> _Activity_: Nothing in the records may be left out or reworded; return them exactly.

> _Data_:

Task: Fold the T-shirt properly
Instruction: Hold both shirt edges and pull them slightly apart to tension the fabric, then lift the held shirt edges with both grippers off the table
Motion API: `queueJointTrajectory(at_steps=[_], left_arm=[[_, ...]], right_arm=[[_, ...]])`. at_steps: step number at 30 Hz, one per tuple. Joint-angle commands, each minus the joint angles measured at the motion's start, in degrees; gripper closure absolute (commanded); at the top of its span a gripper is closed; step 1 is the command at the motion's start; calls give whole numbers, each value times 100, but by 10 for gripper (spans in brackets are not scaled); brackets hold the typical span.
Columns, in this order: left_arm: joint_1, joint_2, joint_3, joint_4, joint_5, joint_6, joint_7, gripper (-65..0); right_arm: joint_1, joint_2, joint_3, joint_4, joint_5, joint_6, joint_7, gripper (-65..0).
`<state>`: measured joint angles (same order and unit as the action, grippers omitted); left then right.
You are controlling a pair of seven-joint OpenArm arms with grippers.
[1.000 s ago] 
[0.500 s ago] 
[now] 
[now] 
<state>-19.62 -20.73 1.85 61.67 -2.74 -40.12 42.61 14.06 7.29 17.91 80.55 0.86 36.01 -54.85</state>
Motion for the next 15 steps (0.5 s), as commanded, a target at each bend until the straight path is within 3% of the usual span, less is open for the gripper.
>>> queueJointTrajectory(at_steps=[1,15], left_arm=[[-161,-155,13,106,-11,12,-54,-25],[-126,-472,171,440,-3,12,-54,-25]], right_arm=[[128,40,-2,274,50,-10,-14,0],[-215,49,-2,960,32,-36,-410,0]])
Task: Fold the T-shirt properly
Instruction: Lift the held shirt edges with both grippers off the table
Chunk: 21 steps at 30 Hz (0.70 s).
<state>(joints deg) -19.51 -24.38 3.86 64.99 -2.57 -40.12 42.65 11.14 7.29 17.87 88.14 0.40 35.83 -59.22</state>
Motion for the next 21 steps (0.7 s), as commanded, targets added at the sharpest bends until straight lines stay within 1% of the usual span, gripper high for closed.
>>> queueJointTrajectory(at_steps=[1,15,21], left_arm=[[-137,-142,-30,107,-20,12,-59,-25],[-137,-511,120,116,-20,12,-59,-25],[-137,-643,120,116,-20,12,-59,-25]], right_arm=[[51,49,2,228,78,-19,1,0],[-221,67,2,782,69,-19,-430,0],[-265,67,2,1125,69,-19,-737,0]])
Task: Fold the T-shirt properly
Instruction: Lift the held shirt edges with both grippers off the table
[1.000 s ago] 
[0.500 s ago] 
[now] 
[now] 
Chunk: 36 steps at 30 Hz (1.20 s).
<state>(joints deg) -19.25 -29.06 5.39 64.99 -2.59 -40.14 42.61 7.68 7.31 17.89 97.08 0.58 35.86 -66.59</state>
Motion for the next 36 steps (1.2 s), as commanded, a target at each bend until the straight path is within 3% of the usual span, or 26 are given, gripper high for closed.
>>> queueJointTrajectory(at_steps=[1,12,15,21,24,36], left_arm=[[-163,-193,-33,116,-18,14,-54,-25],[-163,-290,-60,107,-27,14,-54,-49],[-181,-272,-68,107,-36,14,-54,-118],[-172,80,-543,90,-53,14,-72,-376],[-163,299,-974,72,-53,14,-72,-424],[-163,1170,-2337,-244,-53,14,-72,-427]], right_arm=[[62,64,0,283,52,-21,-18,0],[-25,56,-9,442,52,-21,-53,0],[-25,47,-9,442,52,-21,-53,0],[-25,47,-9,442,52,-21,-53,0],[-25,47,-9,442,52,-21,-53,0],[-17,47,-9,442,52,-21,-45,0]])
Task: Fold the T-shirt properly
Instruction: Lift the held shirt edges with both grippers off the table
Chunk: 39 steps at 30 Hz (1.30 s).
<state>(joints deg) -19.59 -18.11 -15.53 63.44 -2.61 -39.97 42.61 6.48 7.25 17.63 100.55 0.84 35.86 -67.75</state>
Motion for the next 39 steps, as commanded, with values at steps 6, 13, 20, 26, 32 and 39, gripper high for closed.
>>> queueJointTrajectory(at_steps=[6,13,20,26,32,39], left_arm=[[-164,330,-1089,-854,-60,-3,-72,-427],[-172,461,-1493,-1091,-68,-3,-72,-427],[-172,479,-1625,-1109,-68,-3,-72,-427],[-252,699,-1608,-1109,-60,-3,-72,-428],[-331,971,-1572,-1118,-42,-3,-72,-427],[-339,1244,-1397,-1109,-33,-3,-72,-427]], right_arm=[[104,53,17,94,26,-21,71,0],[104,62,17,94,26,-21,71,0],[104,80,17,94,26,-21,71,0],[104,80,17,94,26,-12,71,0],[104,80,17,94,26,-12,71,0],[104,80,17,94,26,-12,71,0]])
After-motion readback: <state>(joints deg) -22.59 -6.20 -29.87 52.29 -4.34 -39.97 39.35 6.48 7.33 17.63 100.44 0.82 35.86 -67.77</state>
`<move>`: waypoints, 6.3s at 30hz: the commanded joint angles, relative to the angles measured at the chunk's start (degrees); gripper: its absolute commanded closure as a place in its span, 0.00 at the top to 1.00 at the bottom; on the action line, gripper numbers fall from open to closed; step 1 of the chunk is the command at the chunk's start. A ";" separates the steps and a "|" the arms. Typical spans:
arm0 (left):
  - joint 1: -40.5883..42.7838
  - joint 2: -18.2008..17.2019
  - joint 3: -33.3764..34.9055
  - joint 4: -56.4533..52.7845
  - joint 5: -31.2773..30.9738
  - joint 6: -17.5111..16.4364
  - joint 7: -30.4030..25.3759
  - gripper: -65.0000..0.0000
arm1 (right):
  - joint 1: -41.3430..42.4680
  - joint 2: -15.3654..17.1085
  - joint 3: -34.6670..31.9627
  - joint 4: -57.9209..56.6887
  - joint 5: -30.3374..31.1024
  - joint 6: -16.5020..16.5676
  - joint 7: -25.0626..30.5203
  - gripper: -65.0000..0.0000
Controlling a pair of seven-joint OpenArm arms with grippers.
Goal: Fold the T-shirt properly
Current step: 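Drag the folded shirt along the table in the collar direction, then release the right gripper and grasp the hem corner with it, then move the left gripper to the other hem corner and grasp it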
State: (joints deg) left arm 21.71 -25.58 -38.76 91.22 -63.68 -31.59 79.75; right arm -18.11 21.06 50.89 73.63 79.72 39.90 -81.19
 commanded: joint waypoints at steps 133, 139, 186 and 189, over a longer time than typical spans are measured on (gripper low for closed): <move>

> _Answer to this problem_:
Task: Fold the T-shirt properly
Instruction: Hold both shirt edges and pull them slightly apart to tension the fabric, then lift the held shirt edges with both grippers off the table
Motion API: `queueJointTrajectory(at_steps=[_], left_arm=[[_, ...]], right_arm=[[_, ...]])`. at_steps: step number at 30 Hz, one per tuple. Joint-angle commands, each minus the joint angles measured at the motion's start, in degrees; gripper closure absolute (commanded); at the top of its span a gripper is closed; step 1 is the command at the motion's start; calls give whole numbers, each value times 100, but by 10 for gripper (spans in brackets are not scaled); brackets hold the typical span.
Columns, in this order: left_arm: joint_1, joint_2, joint_3, joint_4, joint_5, joint_6, joint_7, gripper (-65..0); right_arm: joint_1, joint_2, joint_3, joint_4, joint_5, joint_6, joint_7, gripper (-65..0).
`<state>`: measured joint angles (same order and unit as the action, grippers omitted); left then right.
You are controlling a pair of seven-joint OpenArm arms with grippers.
[1.000 s ago] 
[0.500 s ago] 
[now] 
[now] 
<state>-19.62 -20.73 1.85 61.67 -2.74 -40.12 42.61 14.06 7.29 17.91 80.55 0.86 36.01 -54.85</state>
Motion for the next 15 steps (0.5 s), as commanded, a target at each bend until the straight path is within 3% of the usual span, less is open for the gripper.
>>> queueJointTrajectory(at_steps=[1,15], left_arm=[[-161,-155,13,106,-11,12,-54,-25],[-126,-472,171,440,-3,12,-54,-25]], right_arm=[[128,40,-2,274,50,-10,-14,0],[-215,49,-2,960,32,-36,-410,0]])
Task: Fold the T-shirt properly
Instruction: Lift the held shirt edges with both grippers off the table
Chunk: 21 steps at 30 Hz (0.70 s).
<state>(joints deg) -19.51 -24.38 3.86 64.99 -2.57 -40.12 42.65 11.14 7.29 17.87 88.14 0.40 35.83 -59.22</state>
Motion for the next 21 steps (0.7 s), as commanded, targets added at the sharpest bends until straight lines stay within 1% of the usual span, gripper high for closed.
>>> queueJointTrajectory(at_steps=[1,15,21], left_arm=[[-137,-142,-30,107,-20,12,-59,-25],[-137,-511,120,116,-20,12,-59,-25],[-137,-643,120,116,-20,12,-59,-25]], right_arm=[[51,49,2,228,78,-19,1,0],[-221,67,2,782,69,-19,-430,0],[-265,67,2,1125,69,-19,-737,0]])
Task: Fold the T-shirt properly
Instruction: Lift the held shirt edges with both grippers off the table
[1.000 s ago] 
[0.500 s ago] 
[now] 
[now] 
Chunk: 36 steps at 30 Hz (1.20 s).
<state>(joints deg) -19.25 -29.06 5.39 64.99 -2.59 -40.14 42.61 7.68 7.31 17.89 97.08 0.58 35.86 -66.59</state>
Motion for the next 36 steps (1.2 s), as commanded, a target at each bend until the straight path is within 3% of the usual span, or 26 are given, gripper high for closed.
>>> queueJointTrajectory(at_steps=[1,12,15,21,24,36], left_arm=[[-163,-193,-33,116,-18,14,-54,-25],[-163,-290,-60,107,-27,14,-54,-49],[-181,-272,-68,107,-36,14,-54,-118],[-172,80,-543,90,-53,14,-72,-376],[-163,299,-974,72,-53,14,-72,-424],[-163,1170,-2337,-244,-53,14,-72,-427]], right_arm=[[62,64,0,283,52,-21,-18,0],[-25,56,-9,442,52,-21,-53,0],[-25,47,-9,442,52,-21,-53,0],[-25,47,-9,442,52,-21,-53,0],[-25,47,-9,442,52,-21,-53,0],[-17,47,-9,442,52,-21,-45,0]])
Task: Fold the T-shirt properly
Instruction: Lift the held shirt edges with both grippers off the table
Chunk: 39 steps at 30 Hz (1.30 s).
<state>(joints deg) -19.59 -18.11 -15.53 63.44 -2.61 -39.97 42.61 6.48 7.25 17.63 100.55 0.84 35.86 -67.75</state>
Motion for the next 39 steps, as commanded, with values at steps 6, 13, 20, 26, 32 and 39, gripper high for closed.
>>> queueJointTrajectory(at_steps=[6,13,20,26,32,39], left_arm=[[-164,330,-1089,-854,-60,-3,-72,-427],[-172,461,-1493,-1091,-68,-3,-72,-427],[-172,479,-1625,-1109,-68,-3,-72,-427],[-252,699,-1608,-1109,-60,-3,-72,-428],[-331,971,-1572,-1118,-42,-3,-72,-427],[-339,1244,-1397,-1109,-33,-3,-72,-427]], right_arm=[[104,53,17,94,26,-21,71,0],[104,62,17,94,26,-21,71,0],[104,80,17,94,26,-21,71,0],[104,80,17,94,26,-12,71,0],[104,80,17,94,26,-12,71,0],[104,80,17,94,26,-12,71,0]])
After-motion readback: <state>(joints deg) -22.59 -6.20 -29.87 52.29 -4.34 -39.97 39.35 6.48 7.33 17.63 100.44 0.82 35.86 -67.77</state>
`<move>`: waypoints, 6.3s at 30hz: the commanded joint angles, relative to the angles measured at the chunk's start (degrees); gripper: its absolute commanded closure as a place in its span, 0.00 at the top to 1.00 at the bottom; on the action line, gripper numbers fall from open to closed; step 1 of the chunk is the command at the chunk's start. A ";" separates the steps and a "|" the arms. Typical spans:
arm0 (left):
  - joint 1: -40.5883..42.7838
  - joint 2: -18.2008..17.2019
  - joint 3: -33.3764..34.9055
  - joint 4: -56.4533..52.7845
  - joint 5: -31.2773..30.9738
  - joint 6: -17.5111..16.4364
  - joint 7: -30.4030..25.3759
  - gripper: -65.0000..0.0000
arm1 (right):
  - joint 1: -41.3430..42.4680
  - joint 2: -15.3654..17.1085
  - joint 3: -34.6670..31.9627
  - joint 4: -57.9209..56.6887
  - joint 5: -30.3374..31.1024
  - joint 6: -16.5020..16.5676
  - joint 7: -25.0626..30.5203
  - gripper: -65.0000..0.0000
Controlling a pair of seven-joint OpenArm arms with grippers.
Goal: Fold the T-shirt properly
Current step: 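Drag the folded shirt along the table in the collar direction, then release the right gripper and grasp the hem corner with it, then move the left gripper to the other hem corner and grasp it
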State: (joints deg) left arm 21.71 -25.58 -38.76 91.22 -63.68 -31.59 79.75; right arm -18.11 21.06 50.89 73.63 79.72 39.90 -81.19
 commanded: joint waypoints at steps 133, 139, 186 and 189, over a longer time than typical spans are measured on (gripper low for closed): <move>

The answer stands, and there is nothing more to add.